Consider we have numbers 5464, 3465 and we need to find the HCF of these numbers. To do so, we need to choose the largest integer first and then as per Euclid's Division Lemma a = bq + r where 0 ≤ r ≤ b
Highest common factor (HCF) of 5464, 3465 is 1.
HCF(5464, 3465) = 1
Highest common factor or Highest common divisor (hcd) can be calculated by Euclid's algotithm.
Highest common factor (HCF) of 5464, 3465 is 1.
Step 1: Since 5464 > 3465, we apply the division lemma to 5464 and 3465, to get
5464 = 3465 x 1 + 1999
Step 2: Since the reminder 3465 ≠ 0, we apply division lemma to 1999 and 3465, to get
3465 = 1999 x 1 + 1466
Step 3: We consider the new divisor 1999 and the new remainder 1466, and apply the division lemma to get
1999 = 1466 x 1 + 533
We consider the new divisor 1466 and the new remainder 533,and apply the division lemma to get
1466 = 533 x 2 + 400
We consider the new divisor 533 and the new remainder 400,and apply the division lemma to get
533 = 400 x 1 + 133
We consider the new divisor 400 and the new remainder 133,and apply the division lemma to get
400 = 133 x 3 + 1
We consider the new divisor 133 and the new remainder 1,and apply the division lemma to get
133 = 1 x 133 + 0
The remainder has now become zero, so our procedure stops.
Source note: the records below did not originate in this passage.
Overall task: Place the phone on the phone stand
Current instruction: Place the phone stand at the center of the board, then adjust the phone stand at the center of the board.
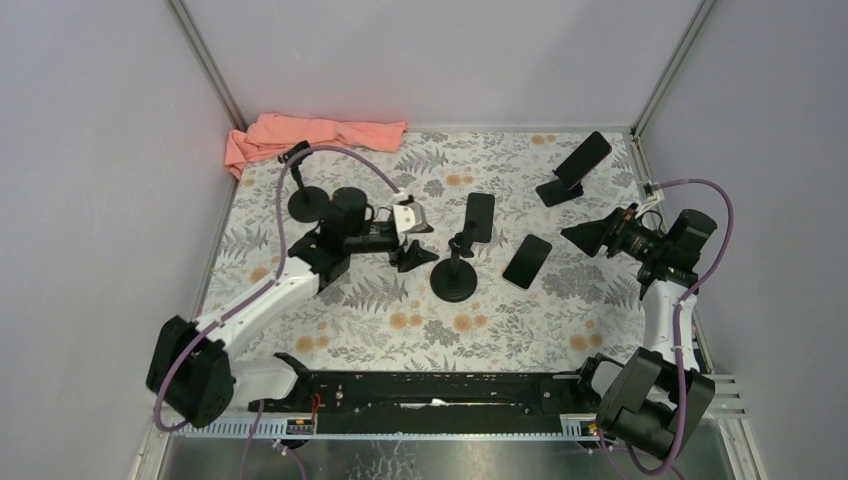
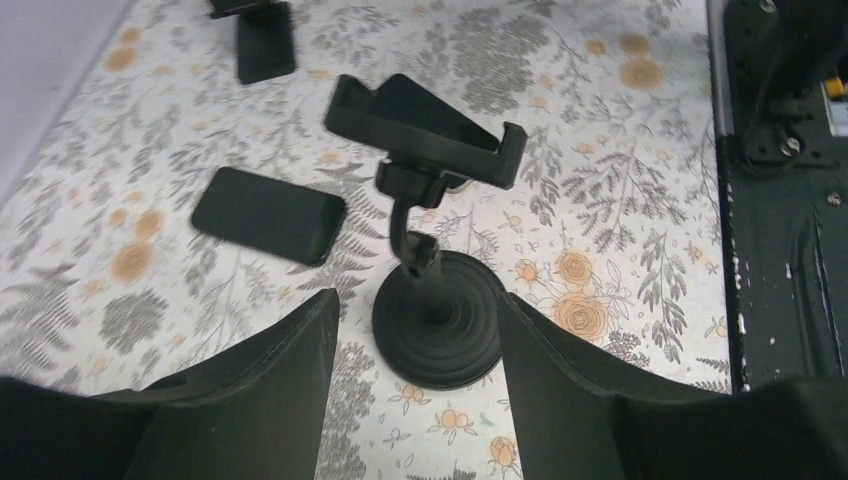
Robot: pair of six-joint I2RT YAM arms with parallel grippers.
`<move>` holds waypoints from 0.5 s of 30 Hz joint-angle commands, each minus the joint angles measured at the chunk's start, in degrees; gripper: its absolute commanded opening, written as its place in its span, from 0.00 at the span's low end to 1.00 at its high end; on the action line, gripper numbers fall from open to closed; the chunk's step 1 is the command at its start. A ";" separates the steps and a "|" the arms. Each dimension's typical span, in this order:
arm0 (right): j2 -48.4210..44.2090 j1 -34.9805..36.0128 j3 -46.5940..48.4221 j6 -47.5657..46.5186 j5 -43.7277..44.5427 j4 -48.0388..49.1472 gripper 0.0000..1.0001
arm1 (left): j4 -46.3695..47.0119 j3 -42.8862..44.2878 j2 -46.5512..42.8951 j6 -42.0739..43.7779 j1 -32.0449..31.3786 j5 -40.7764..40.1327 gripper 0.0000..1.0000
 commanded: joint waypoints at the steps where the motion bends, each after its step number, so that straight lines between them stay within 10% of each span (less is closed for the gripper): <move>1: -0.88 0.12 0.30 -0.21 -1.76 1.40 1.00 | 7.21 -3.83 -7.70 -12.66 1.64 -5.63 0.67; 15: -0.70 0.13 0.15 -0.32 -1.42 1.32 1.00 | 15.46 -13.81 -20.06 -71.06 1.77 -20.74 0.61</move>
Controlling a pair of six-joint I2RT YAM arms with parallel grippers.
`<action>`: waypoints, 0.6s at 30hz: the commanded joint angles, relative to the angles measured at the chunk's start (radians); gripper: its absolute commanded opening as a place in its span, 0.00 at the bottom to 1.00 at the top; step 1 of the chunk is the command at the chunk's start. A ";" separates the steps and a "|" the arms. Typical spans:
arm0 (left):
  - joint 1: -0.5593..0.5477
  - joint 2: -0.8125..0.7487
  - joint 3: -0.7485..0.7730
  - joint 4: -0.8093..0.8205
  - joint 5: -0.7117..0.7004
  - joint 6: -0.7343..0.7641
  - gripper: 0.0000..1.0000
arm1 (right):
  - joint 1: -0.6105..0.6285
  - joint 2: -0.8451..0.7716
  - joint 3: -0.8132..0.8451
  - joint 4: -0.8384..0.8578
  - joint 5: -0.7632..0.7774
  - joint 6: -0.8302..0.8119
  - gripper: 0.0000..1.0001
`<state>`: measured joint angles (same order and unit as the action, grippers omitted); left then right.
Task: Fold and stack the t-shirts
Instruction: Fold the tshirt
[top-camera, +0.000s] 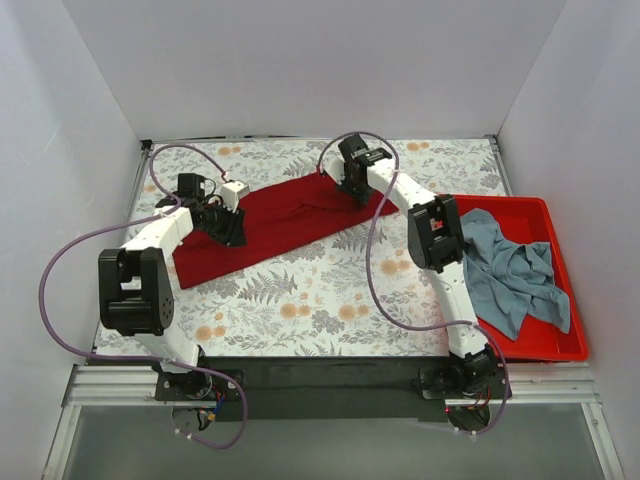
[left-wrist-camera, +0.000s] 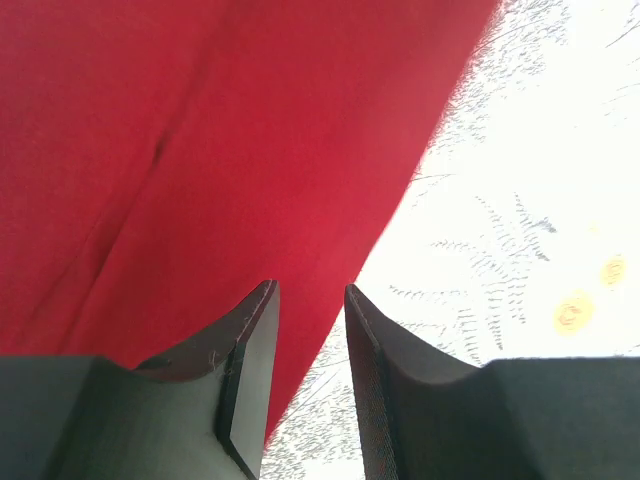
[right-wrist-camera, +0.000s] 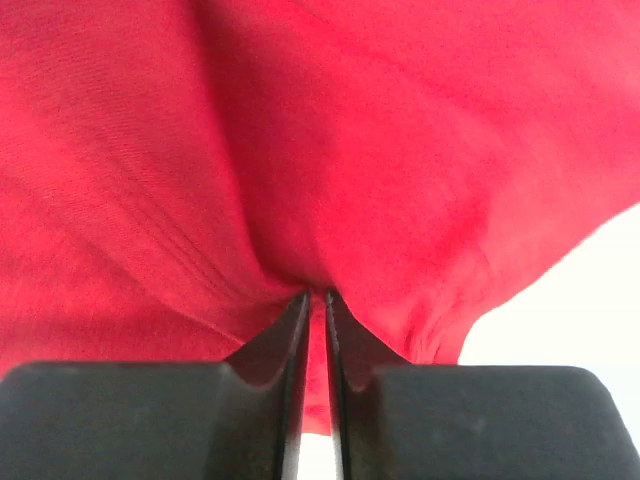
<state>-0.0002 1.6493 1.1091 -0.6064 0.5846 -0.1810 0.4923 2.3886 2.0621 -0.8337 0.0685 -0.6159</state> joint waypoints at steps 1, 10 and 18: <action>-0.001 -0.020 0.011 0.022 -0.032 0.060 0.31 | -0.061 0.184 0.333 0.225 0.169 -0.084 0.18; -0.118 0.133 0.133 0.005 -0.304 0.170 0.34 | -0.061 -0.189 -0.049 0.584 0.143 -0.087 0.63; -0.233 0.182 0.038 -0.070 -0.479 0.209 0.28 | -0.067 -0.430 -0.183 0.418 0.061 0.013 0.78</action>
<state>-0.2039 1.8404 1.1854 -0.6075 0.1898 -0.0116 0.4259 2.0323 1.9118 -0.3714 0.1787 -0.6640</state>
Since the divisor at this stage is 1, the HCF of 5464 and 3465 is 1
Notice that 1 = HCF(133,1) = HCF(400,133) = HCF(533,400) = HCF(1466,533) = HCF(1999,1466) = HCF(3465,1999) = HCF(5464,3465) .
Here are some samples of HCF using Euclid's Algorithm calculations.
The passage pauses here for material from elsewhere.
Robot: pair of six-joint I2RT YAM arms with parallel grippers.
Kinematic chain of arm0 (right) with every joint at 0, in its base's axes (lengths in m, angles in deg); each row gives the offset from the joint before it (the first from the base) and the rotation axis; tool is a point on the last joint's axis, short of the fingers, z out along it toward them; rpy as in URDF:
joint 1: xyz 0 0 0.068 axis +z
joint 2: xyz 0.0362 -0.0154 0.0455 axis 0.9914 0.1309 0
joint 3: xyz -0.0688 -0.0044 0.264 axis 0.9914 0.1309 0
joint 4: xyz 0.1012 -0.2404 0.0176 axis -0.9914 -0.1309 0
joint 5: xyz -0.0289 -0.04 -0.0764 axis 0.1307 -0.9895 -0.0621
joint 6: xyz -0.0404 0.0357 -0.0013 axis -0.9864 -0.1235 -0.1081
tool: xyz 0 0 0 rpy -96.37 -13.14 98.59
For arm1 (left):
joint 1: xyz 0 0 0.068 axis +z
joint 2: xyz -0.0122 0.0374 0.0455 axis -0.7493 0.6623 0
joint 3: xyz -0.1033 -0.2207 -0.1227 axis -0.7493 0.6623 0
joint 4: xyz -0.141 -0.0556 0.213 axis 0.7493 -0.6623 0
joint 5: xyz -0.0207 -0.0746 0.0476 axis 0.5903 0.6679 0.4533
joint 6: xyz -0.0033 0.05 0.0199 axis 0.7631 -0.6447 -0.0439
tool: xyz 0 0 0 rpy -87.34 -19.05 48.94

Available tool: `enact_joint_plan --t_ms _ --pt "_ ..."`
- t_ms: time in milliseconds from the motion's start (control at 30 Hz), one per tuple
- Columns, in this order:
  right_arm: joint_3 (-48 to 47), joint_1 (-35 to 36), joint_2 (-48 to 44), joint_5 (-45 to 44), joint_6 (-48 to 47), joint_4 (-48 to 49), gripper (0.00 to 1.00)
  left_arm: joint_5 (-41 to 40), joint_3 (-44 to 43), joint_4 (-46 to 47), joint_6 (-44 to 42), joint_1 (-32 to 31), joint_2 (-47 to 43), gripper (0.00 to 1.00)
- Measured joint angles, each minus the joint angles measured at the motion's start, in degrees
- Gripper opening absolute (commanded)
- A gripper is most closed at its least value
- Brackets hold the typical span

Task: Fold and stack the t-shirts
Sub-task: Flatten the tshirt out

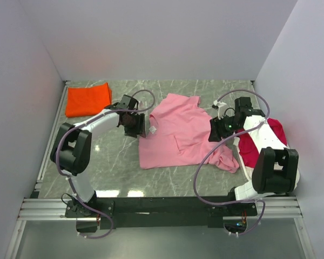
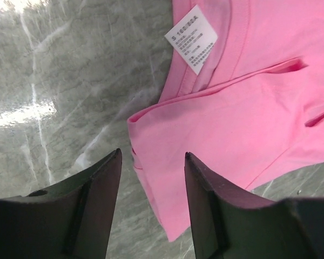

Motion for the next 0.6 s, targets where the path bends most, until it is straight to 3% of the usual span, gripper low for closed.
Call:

1. What is the Euclid division algorithm?
Answer: Euclid's Division Algorithm is a technique to compute the Highest Common Factor (HCF) of given positive integers.
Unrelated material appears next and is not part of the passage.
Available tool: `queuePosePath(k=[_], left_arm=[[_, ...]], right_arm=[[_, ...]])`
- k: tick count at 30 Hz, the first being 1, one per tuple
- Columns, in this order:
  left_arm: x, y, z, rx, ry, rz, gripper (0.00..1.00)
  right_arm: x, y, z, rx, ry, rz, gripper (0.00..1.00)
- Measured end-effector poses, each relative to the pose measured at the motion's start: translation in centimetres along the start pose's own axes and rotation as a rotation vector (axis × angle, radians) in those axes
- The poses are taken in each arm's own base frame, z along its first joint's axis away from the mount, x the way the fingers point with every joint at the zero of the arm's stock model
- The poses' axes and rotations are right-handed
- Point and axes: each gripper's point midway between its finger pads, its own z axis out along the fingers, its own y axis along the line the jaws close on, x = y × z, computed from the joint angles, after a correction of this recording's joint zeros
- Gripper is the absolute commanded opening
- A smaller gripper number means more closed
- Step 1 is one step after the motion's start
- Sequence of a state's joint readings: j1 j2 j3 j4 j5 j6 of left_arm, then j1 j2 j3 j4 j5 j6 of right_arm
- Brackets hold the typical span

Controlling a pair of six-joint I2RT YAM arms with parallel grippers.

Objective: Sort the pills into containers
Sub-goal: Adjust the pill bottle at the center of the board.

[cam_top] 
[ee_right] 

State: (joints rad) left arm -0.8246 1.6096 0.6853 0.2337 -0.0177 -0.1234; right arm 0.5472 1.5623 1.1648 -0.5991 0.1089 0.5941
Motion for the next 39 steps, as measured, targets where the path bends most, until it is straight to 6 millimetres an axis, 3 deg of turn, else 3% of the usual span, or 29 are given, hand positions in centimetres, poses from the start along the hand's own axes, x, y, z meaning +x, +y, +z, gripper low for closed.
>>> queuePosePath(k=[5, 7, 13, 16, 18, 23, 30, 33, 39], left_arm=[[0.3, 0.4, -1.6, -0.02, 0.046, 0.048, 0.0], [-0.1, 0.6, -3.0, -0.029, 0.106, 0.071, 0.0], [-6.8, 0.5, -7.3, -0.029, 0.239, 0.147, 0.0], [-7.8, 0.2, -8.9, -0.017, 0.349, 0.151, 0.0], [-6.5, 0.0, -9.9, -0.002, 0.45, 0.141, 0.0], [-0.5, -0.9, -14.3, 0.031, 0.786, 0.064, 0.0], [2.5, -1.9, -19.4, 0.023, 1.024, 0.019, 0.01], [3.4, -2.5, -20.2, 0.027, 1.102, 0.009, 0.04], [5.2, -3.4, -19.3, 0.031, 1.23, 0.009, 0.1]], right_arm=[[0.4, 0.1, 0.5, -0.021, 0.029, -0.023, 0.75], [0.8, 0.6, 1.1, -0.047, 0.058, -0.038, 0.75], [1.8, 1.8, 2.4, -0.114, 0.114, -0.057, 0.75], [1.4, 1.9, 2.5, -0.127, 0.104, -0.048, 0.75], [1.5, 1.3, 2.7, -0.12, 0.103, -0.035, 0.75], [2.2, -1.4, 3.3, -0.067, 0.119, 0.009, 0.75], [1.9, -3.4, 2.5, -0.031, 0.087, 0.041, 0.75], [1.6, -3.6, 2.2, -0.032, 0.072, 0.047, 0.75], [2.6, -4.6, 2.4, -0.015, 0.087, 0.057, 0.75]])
2. what is the HCF of 5464, 3465?
Answer: HCF of 5464, 3465 is 1 the largest number that divides all the numbers leaving a remainder zero.
3. How to find HCF of 5464, 3465 using Euclid's Algorithm?
Answer: For arbitrary numbers 5464, 3465 apply Euclid’s Division Lemma in succession until you obtain a remainder zero. HCF is the remainder in the last but one step.